**What the task requires**
Where does the word "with" occur in the material? Copy each line that has it.

**Supplied information**
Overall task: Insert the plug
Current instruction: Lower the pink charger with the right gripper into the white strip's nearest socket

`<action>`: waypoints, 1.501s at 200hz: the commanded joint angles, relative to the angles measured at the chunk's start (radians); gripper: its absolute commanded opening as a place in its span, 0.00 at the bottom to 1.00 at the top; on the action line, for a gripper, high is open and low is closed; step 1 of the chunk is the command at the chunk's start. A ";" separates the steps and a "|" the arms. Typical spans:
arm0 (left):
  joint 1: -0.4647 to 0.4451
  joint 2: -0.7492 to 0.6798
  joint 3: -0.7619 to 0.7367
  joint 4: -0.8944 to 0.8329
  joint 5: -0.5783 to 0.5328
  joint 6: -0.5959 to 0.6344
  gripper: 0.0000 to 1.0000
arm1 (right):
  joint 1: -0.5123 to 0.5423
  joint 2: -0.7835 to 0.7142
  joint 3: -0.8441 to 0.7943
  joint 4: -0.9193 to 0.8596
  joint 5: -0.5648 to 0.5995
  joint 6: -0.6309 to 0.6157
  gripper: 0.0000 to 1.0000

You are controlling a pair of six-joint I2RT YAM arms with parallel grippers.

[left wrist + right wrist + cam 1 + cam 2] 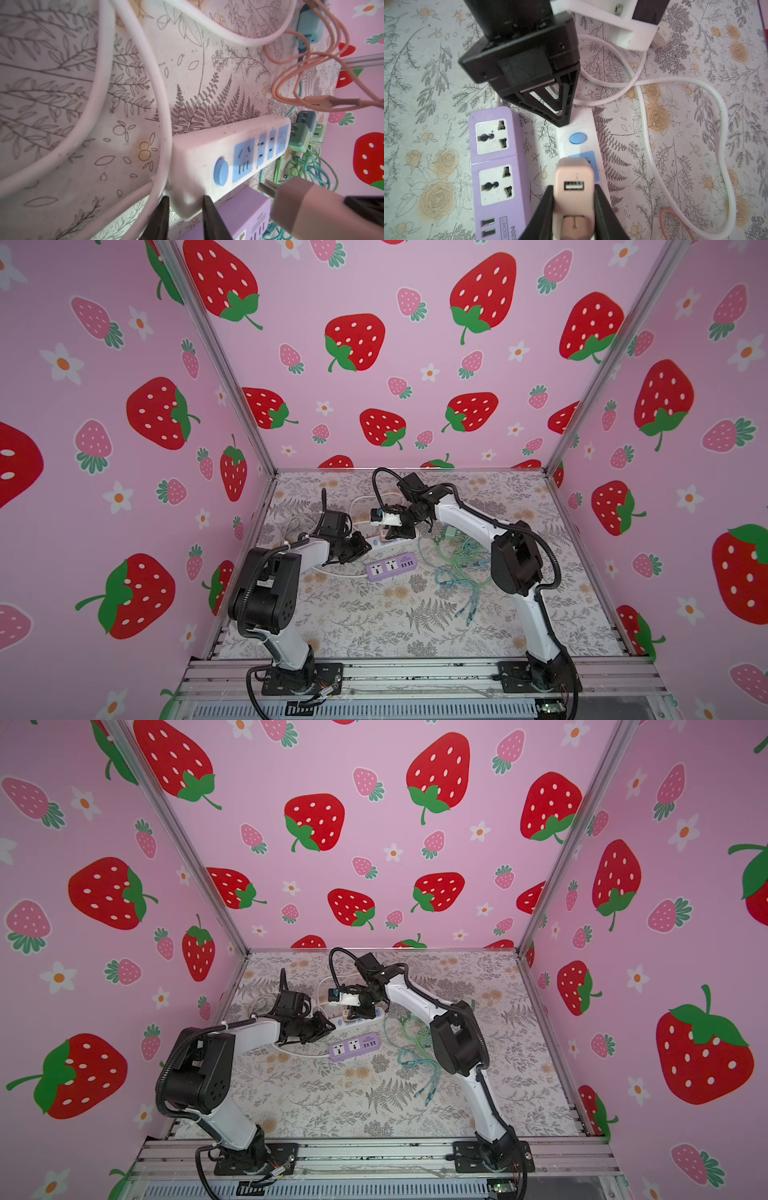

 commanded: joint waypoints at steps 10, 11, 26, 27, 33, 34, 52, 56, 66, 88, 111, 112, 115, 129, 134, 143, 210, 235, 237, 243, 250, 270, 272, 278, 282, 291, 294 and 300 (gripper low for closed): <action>0.013 0.020 0.035 -0.031 -0.012 0.027 0.30 | 0.004 0.039 0.041 -0.023 -0.020 -0.038 0.15; 0.013 0.020 0.035 -0.031 -0.012 0.028 0.30 | 0.003 0.039 0.041 -0.024 -0.021 -0.038 0.15; 0.013 0.018 0.035 -0.031 -0.010 0.030 0.30 | 0.004 0.046 0.040 -0.024 -0.020 -0.043 0.15; 0.013 0.018 0.036 -0.031 -0.010 0.030 0.30 | 0.004 0.047 0.040 -0.024 -0.021 -0.043 0.15; 0.014 0.018 0.037 -0.031 -0.009 0.031 0.30 | 0.003 0.051 0.041 -0.024 -0.023 -0.045 0.16; 0.014 0.018 0.037 -0.030 -0.009 0.031 0.30 | 0.003 0.051 0.041 -0.023 -0.021 -0.045 0.16; 0.013 0.020 0.040 -0.035 -0.006 0.034 0.30 | 0.004 0.060 0.041 -0.020 -0.020 -0.048 0.15; 0.014 0.020 0.040 -0.035 -0.006 0.036 0.30 | 0.003 0.062 0.041 -0.019 -0.020 -0.048 0.15; 0.015 0.020 0.042 -0.039 -0.006 0.037 0.30 | 0.004 0.066 0.043 -0.017 -0.018 -0.048 0.15; 0.015 0.019 0.042 -0.040 -0.007 0.039 0.30 | 0.003 0.070 0.043 -0.011 -0.015 -0.048 0.15; 0.017 0.018 0.039 -0.040 -0.006 0.042 0.30 | 0.002 0.078 0.044 -0.012 -0.010 -0.054 0.15; 0.017 0.018 0.040 -0.040 -0.006 0.042 0.30 | 0.003 0.078 0.045 -0.012 -0.009 -0.054 0.15; 0.017 0.019 0.039 -0.040 -0.006 0.041 0.30 | 0.002 0.080 0.044 -0.012 -0.009 -0.054 0.15; 0.018 0.018 0.040 -0.042 -0.006 0.044 0.30 | 0.003 0.085 0.048 -0.015 -0.003 -0.059 0.15; 0.019 0.018 0.040 -0.041 -0.004 0.043 0.30 | 0.002 0.086 0.047 -0.015 -0.003 -0.059 0.15; 0.018 0.017 0.040 -0.041 -0.004 0.044 0.30 | 0.003 0.088 0.047 -0.017 -0.004 -0.060 0.15; 0.025 0.015 0.053 -0.047 0.001 0.048 0.30 | 0.003 0.111 0.048 -0.034 0.008 -0.084 0.15; 0.026 0.017 0.060 -0.056 0.001 0.054 0.30 | -0.001 0.129 0.056 -0.040 0.024 -0.099 0.15; 0.027 0.017 0.061 -0.056 0.002 0.054 0.30 | -0.003 0.130 0.058 -0.039 0.024 -0.100 0.15; 0.026 0.017 0.063 -0.058 0.001 0.056 0.30 | -0.004 0.134 0.061 -0.042 0.025 -0.104 0.15; 0.027 0.018 0.064 -0.061 0.003 0.060 0.30 | -0.005 0.140 0.063 -0.042 0.027 -0.109 0.16; 0.030 0.018 0.069 -0.066 0.005 0.067 0.30 | -0.006 0.159 0.077 -0.056 0.031 -0.128 0.16; 0.030 0.019 0.071 -0.066 0.005 0.067 0.30 | -0.006 0.160 0.080 -0.058 0.030 -0.129 0.16; 0.032 0.020 0.072 -0.066 0.006 0.071 0.30 | -0.008 0.167 0.084 -0.063 0.030 -0.133 0.16; 0.031 0.020 0.074 -0.068 0.007 0.069 0.30 | -0.008 0.169 0.085 -0.063 0.029 -0.136 0.16; 0.032 0.021 0.076 -0.069 0.007 0.072 0.30 | -0.010 0.173 0.086 -0.064 0.024 -0.140 0.16; 0.032 0.022 0.078 -0.070 0.007 0.071 0.30 | -0.011 0.175 0.086 -0.064 0.024 -0.140 0.16; 0.033 0.023 0.082 -0.072 0.007 0.072 0.30 | -0.012 0.179 0.085 -0.064 0.021 -0.141 0.16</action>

**Solved problem**
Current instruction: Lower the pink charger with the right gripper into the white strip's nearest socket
You are controlling a pair of six-joint I2RT YAM arms with parallel grippers.

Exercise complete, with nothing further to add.